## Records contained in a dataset
******

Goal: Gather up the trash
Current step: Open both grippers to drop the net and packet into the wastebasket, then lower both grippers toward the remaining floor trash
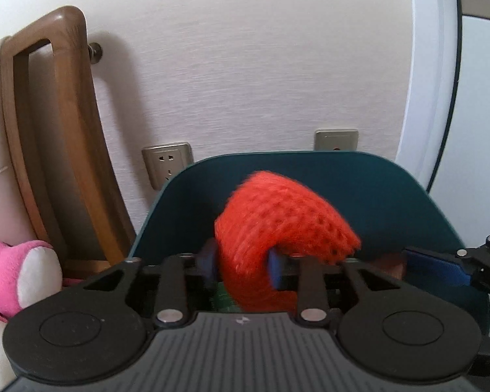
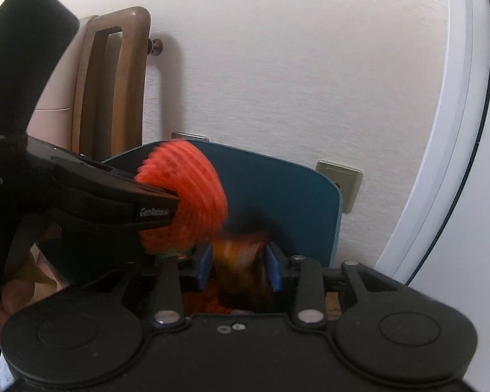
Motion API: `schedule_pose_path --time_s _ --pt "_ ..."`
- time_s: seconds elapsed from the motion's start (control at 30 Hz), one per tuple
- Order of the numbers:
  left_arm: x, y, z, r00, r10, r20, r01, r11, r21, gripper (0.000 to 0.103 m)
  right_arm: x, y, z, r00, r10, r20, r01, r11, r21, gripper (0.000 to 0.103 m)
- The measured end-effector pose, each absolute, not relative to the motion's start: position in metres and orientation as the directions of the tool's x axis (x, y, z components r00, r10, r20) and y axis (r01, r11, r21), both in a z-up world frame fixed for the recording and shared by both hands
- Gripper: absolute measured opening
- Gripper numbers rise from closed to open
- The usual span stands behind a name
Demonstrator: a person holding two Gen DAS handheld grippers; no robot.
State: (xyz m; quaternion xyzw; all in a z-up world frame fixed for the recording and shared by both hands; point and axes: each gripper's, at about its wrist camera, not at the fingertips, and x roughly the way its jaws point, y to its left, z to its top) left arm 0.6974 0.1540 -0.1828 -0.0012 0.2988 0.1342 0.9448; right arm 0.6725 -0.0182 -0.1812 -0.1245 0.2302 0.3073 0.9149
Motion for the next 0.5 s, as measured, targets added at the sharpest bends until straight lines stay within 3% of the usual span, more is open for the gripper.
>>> schedule_pose_path --time_s 0.07,0.17,0.3,0.37,0.5 --pt "0.696 0.154 -0.182 0.793 0.249 -0.557 -0.252 0.965 0.072 0.074 0.672 -0.019 -0.180 0.706 0.508 -0.493 -0.617 0.784 -0.076 0.043" --pt "0.687 0.154 -0.178 0.811 0.251 -0.529 -0.250 0.965 0.074 0.077 0.670 -0.019 -0.177 0.719 0.503 -0.479 -0.606 0.792 -0.077 0.063" --pt "0.674 0.156 -0.170 0.824 0.233 -0.516 -0.248 0.968 0.040 0.080 0.661 -0.021 -0.168 0.730 0.504 -0.461 -0.598 0.798 -0.072 0.070" --pt "0.666 0.155 -0.165 0.831 0.226 -0.508 -0.241 0.970 0.038 0.082 0.653 -0.024 -0.162 0.737 0.504 -0.449 -0.589 0.805 -0.063 0.079" --pt "0.649 0.154 -0.155 0.843 0.222 -0.489 -0.238 0.971 0.030 0.083 0.635 -0.031 -0.149 0.753 0.501 -0.428 -0.576 0.815 -0.059 0.083"
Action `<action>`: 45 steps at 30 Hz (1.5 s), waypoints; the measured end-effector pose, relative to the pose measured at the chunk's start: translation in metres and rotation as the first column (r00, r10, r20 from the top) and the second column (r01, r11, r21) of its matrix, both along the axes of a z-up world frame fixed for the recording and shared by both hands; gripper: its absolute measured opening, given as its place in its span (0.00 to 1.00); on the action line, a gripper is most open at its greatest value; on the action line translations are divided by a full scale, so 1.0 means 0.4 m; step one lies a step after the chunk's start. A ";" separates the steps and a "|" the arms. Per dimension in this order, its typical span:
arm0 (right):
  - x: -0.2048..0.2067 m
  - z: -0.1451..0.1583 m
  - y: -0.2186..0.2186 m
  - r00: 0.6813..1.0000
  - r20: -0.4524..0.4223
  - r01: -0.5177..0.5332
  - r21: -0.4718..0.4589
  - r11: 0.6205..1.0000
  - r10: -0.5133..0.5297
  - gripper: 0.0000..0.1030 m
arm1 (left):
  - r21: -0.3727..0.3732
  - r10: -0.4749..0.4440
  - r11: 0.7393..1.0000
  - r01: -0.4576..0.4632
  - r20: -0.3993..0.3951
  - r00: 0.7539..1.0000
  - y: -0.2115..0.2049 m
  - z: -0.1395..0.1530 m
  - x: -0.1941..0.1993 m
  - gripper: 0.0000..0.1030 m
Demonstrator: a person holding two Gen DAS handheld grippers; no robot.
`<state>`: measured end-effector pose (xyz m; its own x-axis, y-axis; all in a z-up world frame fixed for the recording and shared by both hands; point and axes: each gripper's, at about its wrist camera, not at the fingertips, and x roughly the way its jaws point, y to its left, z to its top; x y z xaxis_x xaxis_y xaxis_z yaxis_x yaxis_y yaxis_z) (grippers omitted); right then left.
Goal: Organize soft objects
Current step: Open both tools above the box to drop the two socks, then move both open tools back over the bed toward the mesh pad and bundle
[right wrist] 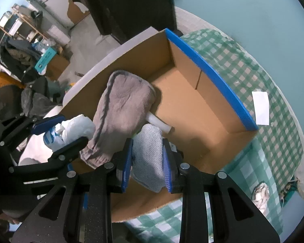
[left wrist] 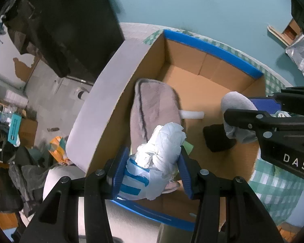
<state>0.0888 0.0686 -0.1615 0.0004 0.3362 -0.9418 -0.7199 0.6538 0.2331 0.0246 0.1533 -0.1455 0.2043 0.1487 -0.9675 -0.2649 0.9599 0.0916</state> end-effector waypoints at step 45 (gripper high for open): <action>0.024 0.043 -0.346 0.974 0.074 0.212 0.017 0.977 -0.213 0.62 | 0.012 -0.154 0.988 0.154 0.004 0.988 -0.229 0.050 0.043 0.70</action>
<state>0.0983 -0.0699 -0.1444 0.1430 0.3294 -0.9333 -0.5804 0.7917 0.1905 0.0420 0.0615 -0.1256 0.2302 0.1263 -0.9649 -0.1141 0.9882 0.1022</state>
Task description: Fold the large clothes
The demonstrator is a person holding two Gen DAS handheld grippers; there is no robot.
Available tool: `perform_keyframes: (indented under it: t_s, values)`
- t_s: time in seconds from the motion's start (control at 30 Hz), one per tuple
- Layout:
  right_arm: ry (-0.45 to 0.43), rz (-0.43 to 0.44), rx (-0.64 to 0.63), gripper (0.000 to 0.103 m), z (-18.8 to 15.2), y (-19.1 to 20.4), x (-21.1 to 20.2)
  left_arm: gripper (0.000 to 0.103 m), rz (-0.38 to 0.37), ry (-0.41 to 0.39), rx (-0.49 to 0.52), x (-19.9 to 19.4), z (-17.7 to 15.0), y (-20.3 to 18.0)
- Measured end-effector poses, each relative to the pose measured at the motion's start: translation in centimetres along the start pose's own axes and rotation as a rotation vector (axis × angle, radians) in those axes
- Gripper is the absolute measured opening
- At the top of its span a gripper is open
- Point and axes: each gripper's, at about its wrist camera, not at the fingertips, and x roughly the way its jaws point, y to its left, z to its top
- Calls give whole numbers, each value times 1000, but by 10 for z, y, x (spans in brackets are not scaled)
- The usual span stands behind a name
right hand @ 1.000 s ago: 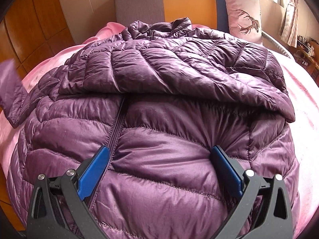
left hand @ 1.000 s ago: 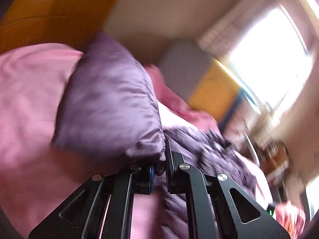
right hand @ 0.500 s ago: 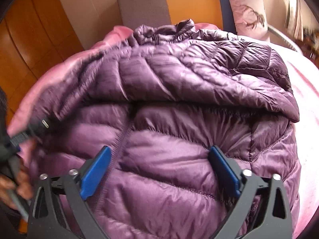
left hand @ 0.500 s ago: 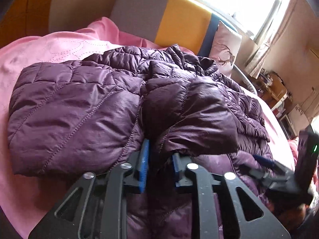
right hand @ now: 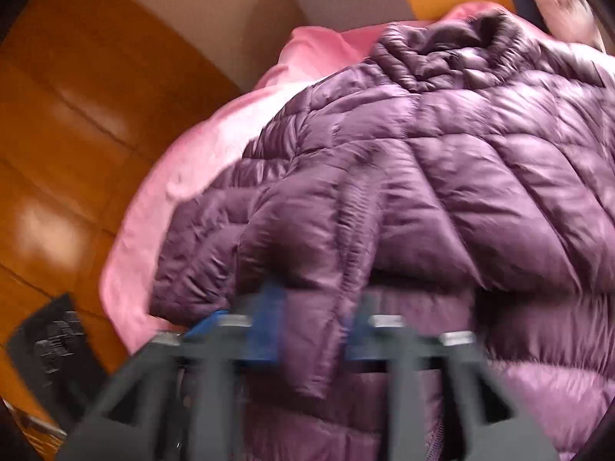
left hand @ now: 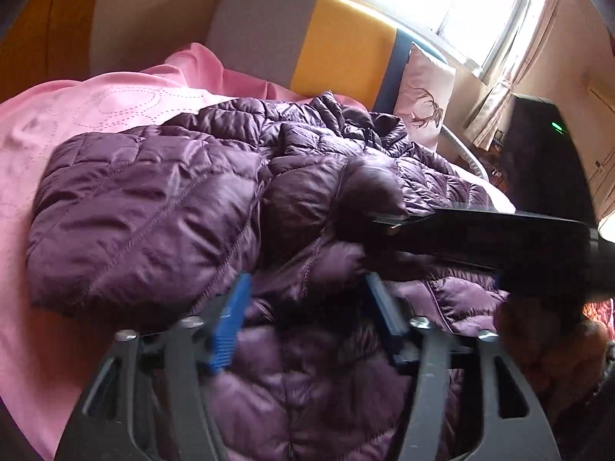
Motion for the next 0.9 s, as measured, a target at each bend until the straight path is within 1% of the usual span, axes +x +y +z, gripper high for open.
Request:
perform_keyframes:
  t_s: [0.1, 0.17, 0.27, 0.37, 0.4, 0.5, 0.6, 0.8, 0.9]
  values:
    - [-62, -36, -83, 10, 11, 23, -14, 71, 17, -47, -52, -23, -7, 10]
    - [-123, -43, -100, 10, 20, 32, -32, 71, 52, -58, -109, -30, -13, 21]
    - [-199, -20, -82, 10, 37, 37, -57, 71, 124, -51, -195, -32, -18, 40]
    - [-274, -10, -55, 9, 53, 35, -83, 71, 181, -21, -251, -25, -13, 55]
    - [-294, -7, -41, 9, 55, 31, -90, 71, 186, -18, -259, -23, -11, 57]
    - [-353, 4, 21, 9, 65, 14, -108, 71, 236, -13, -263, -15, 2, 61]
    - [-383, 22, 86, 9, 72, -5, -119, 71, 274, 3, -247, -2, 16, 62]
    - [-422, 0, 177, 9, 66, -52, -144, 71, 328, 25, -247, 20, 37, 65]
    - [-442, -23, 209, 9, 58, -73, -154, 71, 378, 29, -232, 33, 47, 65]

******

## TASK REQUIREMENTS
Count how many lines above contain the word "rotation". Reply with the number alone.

## WRITTEN SOLUTION
2